Hace varios dí­as que estoy dándole vueltas a un tema bastante importante, dentro del ámbito de la pareja. Sobretodo si ésta llega después de un largo espacio de tiempo en solitario. Y es que, siendo claro y conciso: la tendencia a la comodidad, a la estabilidad individual, es cada vez mayor; con lo que me surge la duda de si es posible compatibilizar la individualidad propia con el sentimiento de pareja.

Ya hace mucho que no tengo pareja, pero tampoco puedo decir «de este agua no beberé». En ese aspecto me considero muy tradicional, ya que quisiera formar una familia, tener mis propios hijos y verlos crecer, al tiempo que comparto esos momentos con una mujer que me llene como persona. Pero, y por las experiencias que he tenido, siempre surge algo interno, ese sentimiento de individualidad que lleva a muchas parejas a un cuasi constante estado denominado comúnmente «ni contigo ni sin tí­«. Ese estado en el que uno de los miembros de la pareja se siente agobiado porque requiere de más espacio del que dispone con su compañero/a, y como no sabe exactamente por qué se siente tan agobiado, tiende a realizar acercamientos y alejamientos progresivos respecto de su pareja. Ese tipo de comportamientos termina por ahogar literalmente la relación, porque se acumula la tensión y puede llevar a ruptura.

Todo esto que he contado es lo que he aprendido de mi experiencia personal. También he de decir que un agravante de dicha situación son los celos.

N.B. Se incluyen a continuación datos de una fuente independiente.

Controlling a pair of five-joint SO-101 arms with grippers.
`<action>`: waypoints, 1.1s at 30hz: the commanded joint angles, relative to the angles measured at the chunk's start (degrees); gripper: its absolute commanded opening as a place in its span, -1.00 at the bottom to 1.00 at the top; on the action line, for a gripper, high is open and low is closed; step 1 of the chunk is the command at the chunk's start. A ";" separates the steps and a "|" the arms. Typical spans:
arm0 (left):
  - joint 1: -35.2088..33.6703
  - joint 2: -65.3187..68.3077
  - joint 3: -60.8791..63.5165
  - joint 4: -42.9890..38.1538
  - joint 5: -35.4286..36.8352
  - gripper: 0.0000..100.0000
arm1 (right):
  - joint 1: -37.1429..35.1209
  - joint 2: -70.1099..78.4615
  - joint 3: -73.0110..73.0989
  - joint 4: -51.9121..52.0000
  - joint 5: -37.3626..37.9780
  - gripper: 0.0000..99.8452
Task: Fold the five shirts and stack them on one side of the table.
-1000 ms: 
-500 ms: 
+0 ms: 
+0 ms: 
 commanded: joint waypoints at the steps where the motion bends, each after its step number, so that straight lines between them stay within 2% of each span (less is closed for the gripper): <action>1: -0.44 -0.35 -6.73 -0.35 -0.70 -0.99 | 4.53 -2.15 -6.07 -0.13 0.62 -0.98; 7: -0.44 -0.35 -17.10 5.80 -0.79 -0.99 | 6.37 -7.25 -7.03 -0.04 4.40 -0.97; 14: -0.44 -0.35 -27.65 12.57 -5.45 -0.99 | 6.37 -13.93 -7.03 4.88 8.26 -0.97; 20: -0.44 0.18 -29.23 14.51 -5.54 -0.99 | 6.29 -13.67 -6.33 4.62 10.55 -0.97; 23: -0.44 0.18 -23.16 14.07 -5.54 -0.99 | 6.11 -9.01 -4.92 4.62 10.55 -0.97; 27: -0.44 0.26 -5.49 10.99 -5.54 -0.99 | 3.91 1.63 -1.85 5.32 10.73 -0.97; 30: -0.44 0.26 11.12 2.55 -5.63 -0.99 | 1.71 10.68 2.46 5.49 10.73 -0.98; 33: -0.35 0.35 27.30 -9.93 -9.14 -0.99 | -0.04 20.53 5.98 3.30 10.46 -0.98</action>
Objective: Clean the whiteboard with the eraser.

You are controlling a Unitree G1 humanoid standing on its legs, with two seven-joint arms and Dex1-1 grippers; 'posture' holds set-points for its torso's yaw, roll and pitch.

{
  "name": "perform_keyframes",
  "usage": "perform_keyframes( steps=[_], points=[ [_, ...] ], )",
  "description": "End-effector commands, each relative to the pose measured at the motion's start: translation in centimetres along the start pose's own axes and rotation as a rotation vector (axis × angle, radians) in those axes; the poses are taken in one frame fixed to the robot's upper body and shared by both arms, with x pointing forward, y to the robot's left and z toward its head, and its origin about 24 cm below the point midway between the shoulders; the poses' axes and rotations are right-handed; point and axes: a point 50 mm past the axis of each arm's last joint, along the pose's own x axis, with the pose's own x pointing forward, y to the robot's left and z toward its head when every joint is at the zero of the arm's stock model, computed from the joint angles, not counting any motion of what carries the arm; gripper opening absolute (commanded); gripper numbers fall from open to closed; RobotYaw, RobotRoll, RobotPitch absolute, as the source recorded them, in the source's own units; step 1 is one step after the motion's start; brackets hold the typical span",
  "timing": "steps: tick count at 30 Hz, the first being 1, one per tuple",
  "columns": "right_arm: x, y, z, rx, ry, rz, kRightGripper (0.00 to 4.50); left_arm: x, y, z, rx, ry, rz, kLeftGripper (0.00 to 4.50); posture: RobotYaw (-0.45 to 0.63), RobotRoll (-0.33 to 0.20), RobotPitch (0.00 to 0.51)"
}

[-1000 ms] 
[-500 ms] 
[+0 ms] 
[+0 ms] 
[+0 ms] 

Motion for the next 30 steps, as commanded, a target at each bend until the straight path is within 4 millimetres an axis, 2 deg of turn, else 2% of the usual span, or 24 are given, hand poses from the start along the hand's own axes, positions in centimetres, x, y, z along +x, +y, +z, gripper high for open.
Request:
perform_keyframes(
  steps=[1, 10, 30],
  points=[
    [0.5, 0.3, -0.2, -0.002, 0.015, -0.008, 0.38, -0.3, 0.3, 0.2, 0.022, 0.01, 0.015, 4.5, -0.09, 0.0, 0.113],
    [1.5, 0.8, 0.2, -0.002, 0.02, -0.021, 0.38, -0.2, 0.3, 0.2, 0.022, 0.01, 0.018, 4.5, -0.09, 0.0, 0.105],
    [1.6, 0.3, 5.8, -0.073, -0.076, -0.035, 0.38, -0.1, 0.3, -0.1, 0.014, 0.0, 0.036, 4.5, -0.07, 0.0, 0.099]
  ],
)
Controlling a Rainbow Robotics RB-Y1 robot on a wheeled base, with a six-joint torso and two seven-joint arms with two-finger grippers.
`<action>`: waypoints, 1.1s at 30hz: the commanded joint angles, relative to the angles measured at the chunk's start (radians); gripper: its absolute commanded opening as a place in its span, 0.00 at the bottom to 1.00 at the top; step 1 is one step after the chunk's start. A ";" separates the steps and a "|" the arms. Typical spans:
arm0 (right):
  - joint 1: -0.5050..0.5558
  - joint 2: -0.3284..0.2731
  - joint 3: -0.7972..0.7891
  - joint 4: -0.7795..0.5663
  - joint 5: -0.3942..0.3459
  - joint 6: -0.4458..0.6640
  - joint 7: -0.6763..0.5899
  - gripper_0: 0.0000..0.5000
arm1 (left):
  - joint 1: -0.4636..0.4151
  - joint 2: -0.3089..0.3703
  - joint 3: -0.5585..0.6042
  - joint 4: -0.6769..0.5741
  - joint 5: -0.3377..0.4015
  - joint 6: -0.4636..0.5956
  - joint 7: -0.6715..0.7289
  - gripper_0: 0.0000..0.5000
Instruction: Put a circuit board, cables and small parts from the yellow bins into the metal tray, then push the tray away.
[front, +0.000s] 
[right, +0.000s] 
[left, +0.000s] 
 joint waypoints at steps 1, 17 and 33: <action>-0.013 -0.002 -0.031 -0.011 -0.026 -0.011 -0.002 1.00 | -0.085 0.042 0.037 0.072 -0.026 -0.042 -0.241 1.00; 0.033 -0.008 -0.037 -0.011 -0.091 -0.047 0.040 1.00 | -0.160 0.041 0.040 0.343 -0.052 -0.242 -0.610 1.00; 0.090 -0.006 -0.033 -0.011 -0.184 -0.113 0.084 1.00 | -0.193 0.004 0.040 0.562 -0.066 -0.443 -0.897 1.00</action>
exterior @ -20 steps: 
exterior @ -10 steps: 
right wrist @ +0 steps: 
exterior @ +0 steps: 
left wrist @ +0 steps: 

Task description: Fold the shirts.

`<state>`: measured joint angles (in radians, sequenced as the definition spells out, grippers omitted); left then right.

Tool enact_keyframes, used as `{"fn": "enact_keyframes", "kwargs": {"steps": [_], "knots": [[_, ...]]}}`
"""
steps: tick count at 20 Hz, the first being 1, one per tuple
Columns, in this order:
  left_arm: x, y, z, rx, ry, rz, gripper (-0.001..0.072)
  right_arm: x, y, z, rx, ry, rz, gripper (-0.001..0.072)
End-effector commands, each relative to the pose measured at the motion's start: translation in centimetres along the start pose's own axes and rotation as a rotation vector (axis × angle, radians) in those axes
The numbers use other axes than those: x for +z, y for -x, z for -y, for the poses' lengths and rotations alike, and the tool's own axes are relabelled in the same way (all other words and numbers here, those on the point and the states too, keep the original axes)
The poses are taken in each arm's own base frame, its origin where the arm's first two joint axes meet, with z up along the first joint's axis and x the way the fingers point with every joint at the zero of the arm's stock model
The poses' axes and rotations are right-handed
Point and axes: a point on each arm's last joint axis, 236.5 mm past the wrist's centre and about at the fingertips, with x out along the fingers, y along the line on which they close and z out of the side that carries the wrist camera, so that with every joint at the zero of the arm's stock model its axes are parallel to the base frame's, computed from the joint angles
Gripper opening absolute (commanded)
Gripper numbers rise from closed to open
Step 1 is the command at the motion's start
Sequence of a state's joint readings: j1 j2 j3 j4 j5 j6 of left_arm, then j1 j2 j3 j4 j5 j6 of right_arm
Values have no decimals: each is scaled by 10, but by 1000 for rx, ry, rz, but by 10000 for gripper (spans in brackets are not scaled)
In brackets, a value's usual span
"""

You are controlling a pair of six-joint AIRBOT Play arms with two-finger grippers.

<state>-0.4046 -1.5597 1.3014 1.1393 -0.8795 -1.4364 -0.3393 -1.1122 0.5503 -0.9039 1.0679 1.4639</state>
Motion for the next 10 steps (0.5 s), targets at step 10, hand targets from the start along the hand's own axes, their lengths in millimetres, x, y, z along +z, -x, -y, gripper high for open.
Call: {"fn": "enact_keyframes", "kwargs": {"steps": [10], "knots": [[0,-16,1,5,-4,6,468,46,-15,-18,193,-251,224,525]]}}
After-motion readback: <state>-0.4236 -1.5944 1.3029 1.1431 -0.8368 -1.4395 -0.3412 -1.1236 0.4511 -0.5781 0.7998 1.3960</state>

Si uno de los miembros de la pareja, en su búsqueda de espacio, puede hacer pensar al otro que existe una posibilidad, aunque sea remota, de infidelidad, el «cacao» que se forma es entonces de un tamaño considerable, y el deterioro de la relación, totalmente inevitable.

Es por eso por lo que, en caso de volver a tener pareja estable en un futuro, más cercano o más lejano, me preocuparé por sus necesidades de espacio y le daré toda la confianza necesaria para que se sienta a gusto, sin agobios. Porque la individualidad de la pareja tiende a enriquecerla, siempre que ambos miembros se respeten y se comprendan.

Además, si te la quiere jugar, lo va a hacer igual. Al menos, lo sufrirás menos.